Entrer à l’intérieur des bâtiments est interdit mais ces endroits, où l’on trouve encore des objets de la vie quotidienne, sont visités par des stalkers, ces explorateurs illégaux qui s’y cachent durant quelques jours, pour récréer la vie d’avant. J’y suis, moi aussi, entrée illégalement, j’ai marché pendant 40 km, un détecteur de radioactivité autour du cou. Les arbres devenus rouges juste après la catastrophe avaient été coupés et enfouis dans la terre, mais j’ai traversé des zones où mon détecteur s’est parfois affolé. Et j’ai découvert ces paysages à l’abandon et ces mises en scène des stalkers.
Hommes et femmes ne sont pas souvent présents dans vos photographies…

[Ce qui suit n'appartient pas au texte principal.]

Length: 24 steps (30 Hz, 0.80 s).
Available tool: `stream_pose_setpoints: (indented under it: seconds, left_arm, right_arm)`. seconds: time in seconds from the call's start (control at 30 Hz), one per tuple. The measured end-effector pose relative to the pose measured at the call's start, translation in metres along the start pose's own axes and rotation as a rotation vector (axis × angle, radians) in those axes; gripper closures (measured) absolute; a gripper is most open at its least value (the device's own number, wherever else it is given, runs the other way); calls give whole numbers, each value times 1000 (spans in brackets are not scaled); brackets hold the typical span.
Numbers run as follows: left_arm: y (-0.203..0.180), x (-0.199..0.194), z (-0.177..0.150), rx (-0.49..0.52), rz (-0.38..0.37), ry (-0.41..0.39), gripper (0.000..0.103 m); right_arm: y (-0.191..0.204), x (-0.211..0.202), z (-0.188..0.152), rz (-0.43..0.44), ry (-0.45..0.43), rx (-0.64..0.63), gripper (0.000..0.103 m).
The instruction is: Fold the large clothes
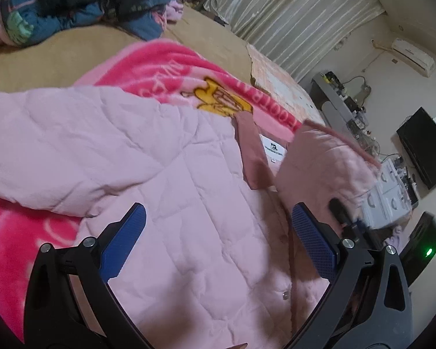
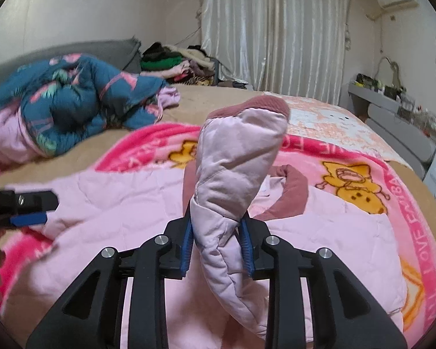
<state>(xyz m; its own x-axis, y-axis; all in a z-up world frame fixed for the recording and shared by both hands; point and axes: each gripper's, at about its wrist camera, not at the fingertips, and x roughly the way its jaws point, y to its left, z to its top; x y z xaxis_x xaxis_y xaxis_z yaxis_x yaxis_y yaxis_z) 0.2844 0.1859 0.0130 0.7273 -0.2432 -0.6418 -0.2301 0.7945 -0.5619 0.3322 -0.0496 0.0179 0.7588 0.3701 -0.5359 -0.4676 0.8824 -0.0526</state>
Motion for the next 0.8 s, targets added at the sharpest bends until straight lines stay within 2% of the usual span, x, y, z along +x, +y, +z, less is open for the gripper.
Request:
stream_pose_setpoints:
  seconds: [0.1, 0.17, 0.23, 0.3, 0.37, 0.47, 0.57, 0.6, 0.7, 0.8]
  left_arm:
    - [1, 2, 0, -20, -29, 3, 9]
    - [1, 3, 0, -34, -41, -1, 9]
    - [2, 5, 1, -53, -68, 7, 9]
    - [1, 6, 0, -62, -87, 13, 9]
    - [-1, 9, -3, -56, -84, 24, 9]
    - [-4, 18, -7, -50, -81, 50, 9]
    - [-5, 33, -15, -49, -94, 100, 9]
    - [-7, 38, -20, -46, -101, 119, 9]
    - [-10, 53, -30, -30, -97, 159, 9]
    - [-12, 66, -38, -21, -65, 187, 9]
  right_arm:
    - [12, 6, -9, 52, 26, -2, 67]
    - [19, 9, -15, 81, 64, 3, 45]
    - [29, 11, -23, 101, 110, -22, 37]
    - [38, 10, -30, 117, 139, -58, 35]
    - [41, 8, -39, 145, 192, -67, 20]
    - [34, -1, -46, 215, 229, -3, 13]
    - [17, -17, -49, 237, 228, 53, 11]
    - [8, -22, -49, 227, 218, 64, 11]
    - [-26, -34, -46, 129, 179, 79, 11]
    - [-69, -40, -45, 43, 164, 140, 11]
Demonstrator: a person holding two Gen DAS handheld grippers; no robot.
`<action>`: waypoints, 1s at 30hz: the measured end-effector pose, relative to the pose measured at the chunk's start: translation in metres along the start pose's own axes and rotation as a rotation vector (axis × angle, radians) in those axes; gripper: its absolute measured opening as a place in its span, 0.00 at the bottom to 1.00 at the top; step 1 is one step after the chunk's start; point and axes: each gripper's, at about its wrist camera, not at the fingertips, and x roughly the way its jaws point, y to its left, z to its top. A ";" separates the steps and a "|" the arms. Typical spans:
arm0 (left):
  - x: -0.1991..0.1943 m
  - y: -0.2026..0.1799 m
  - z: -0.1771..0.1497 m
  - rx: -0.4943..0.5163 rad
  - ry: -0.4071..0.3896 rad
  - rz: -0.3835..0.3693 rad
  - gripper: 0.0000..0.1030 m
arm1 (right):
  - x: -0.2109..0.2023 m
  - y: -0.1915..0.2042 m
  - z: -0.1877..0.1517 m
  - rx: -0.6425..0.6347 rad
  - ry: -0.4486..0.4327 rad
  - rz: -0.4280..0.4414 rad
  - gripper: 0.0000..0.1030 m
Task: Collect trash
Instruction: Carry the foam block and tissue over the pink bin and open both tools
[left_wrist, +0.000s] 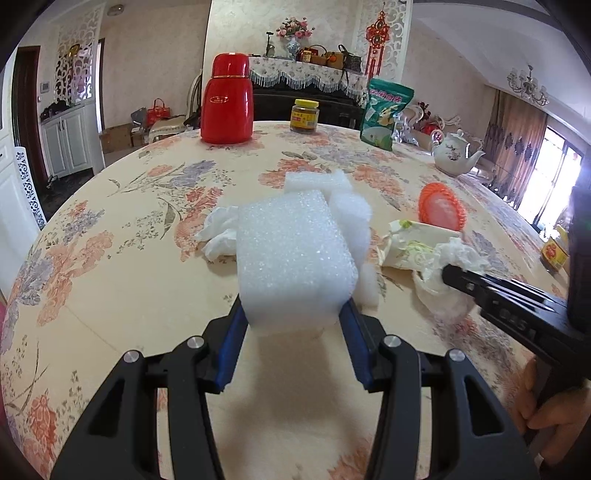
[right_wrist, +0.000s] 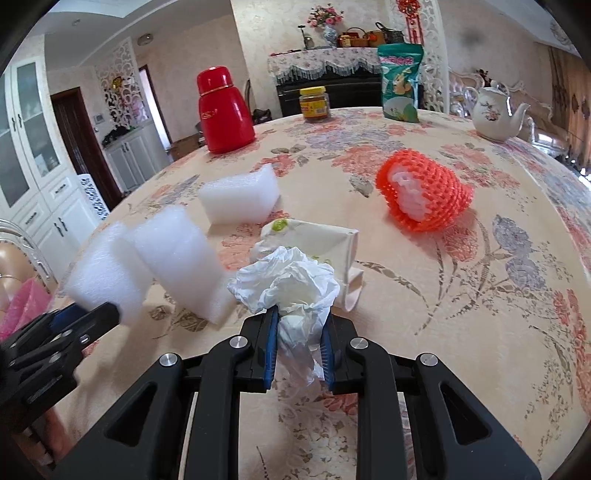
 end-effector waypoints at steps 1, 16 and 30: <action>-0.004 -0.002 -0.002 0.001 -0.004 -0.004 0.47 | 0.000 0.002 0.000 -0.009 -0.002 -0.005 0.20; -0.078 -0.004 -0.056 0.033 -0.038 -0.036 0.47 | -0.088 0.038 -0.066 -0.083 -0.040 0.040 0.20; -0.133 0.011 -0.099 0.042 -0.060 -0.035 0.47 | -0.137 0.080 -0.104 -0.154 -0.062 0.124 0.20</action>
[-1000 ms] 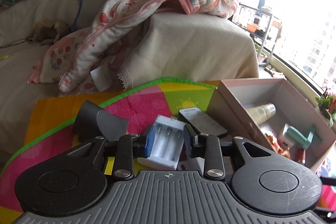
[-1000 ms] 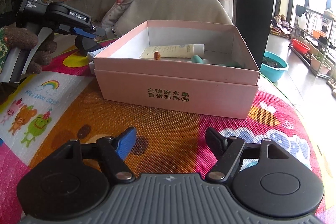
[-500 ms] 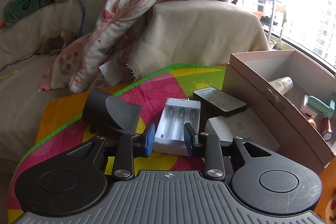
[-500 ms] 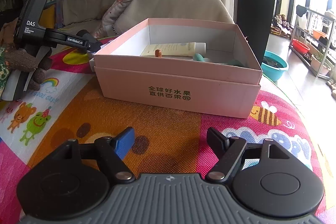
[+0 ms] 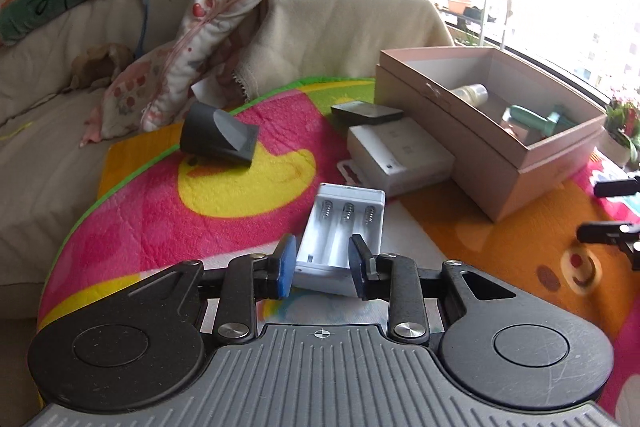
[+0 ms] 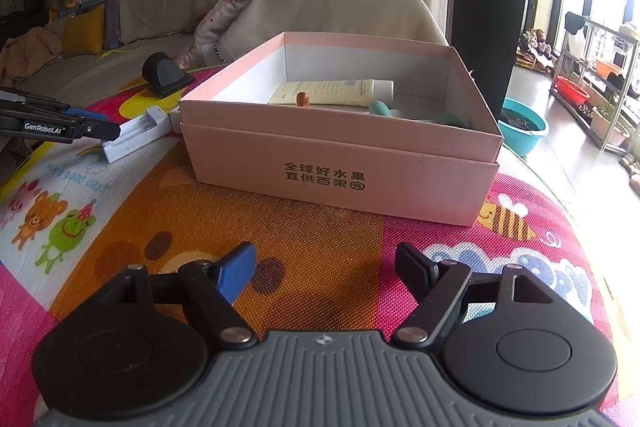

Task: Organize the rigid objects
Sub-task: 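Grasp the white battery charger tray with the left gripper, then lift the battery charger with the left gripper while the right gripper grasps the black remote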

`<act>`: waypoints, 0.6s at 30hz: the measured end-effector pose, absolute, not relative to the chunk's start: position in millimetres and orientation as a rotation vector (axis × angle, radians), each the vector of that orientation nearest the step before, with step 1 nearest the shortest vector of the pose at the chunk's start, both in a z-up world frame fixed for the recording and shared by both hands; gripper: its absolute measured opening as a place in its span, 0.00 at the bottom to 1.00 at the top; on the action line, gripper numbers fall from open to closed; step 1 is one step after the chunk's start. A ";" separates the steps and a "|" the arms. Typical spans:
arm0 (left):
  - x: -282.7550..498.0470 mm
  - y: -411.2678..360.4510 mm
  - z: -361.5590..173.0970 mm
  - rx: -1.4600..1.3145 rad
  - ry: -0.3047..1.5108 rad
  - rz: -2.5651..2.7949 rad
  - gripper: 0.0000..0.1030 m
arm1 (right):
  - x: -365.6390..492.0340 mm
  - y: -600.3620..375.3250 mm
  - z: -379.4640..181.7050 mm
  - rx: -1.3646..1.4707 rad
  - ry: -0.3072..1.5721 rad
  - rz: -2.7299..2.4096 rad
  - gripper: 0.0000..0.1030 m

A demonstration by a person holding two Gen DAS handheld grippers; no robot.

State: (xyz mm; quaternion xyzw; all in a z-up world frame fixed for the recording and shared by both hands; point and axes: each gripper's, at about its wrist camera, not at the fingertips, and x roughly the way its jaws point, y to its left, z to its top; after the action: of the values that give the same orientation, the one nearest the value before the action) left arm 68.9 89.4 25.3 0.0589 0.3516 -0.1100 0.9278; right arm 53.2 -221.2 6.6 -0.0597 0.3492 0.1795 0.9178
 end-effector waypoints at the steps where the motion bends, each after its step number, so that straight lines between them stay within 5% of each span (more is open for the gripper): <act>1: 65.3 86.3 25.3 0.139 0.721 -0.237 0.34 | 53.4 -220.6 6.5 -0.126 0.719 0.369 0.76; 3: 58.7 76.3 24.3 0.200 0.720 -0.263 0.40 | 53.5 -219.9 6.4 -0.128 0.719 0.367 0.76; 18: 43.5 29.4 18.0 0.267 0.742 -0.396 0.39 | 53.9 -220.7 6.8 -0.127 0.719 0.360 0.76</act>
State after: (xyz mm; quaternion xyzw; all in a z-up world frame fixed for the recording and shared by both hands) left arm 43.5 29.4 18.1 0.1294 0.3590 -0.1917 0.9042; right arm 53.9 -220.7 6.8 -0.0616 0.3496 0.1749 0.9183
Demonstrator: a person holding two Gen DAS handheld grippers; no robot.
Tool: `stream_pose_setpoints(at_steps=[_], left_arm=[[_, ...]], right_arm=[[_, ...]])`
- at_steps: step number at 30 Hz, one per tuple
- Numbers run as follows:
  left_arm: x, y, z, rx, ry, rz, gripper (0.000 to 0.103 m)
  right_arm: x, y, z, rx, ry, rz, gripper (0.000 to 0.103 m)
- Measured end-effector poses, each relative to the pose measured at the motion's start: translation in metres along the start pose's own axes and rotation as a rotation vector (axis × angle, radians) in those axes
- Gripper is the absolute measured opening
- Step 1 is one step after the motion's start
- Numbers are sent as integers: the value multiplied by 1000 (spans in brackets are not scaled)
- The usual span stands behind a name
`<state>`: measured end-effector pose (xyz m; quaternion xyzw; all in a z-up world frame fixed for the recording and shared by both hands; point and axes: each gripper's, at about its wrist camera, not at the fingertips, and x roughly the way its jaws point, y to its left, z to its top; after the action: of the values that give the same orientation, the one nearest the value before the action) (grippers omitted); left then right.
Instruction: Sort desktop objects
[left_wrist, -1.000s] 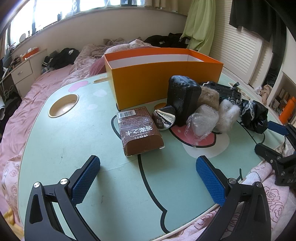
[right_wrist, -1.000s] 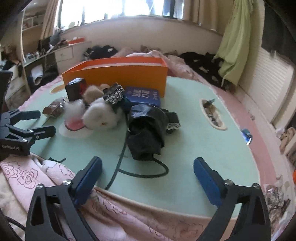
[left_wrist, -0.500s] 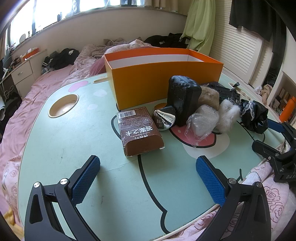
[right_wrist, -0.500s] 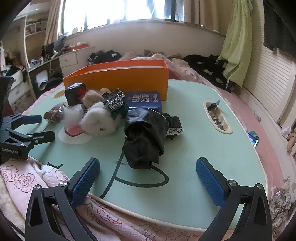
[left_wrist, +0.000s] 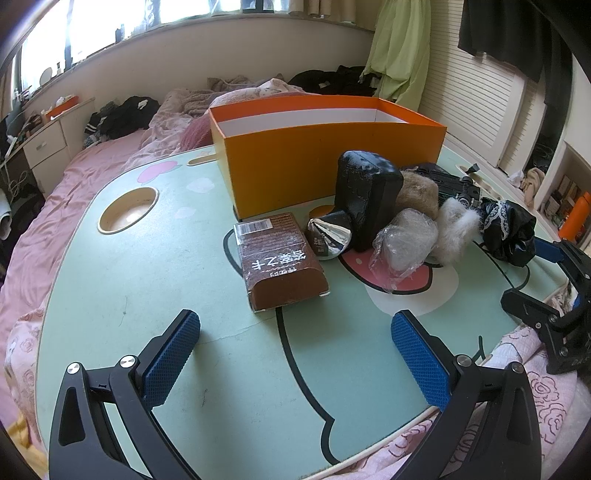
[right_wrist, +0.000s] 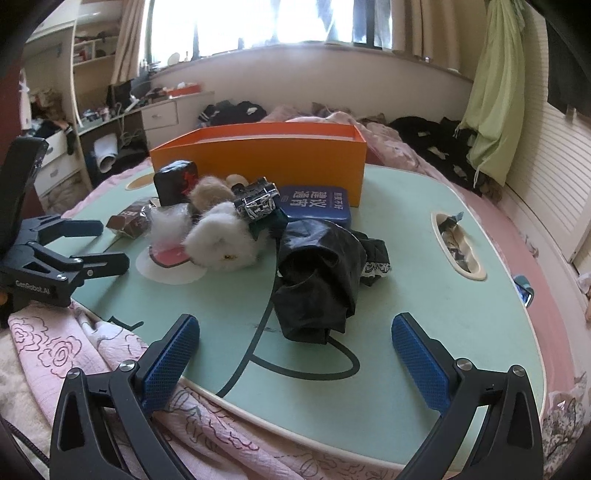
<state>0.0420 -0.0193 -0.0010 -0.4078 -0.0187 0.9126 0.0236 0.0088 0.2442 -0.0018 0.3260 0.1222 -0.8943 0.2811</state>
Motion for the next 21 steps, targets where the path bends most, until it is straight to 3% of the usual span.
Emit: stream_pose_setpoints(at_steps=[4, 7, 10, 15, 21], left_arm=[[-3, -3, 3, 20, 16, 55, 103], [-16, -6, 17, 18, 2, 45, 103], [-37, -9, 42, 0, -65, 35, 103], [-46, -17, 101, -18, -136, 109, 103], [-17, -28, 146, -26, -116, 169, 103]], right_arm=[[0, 1, 0, 1, -2, 1, 103], [0, 1, 0, 1, -2, 1, 103], [0, 1, 0, 2, -3, 2, 103], [0, 1, -1, 1, -3, 1, 103], [0, 2, -1, 1, -3, 2, 103]])
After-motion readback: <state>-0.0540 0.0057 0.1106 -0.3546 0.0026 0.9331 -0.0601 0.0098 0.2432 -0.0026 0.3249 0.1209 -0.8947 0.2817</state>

C’est vrai. Je suis intéressée par la trace qu’ils y ont laissée. Mais, hommes et femmes m’intéressent ! Regardez les photos faites de cette population hors du temps sur la presqu’île de Yamal, un territoire de 120 000 km2, où le gaz de Gasprom coule à flots. Ils se déplacent à longueur d’année pour que leurs rennes puissent trouver à manger. Aidés par la société gazière et le gouvernement, ils gardent le mode de vie rude et ancestral, même si certains rejoignent nos temps modernes.
Quels sont vos projets ?
Je ne sais pas quand je rentrerai en Russie. De nombreux jeunes n’acceptent pas la guerre et sont effrayés par ce qui se passe en Ukraine, même si nous ne nous sentons pas responsables. Ils partent en Turquie, Arménie ou Géorgie. Après Le Havre, je vais rester à l’étranger, pour aider à l’accueil des réfugiés dans un pays proche de la frontière de l’Ukraine, en Slovaquie, ou en Biélorussie. Je peux y être utile, en autres comme interprète.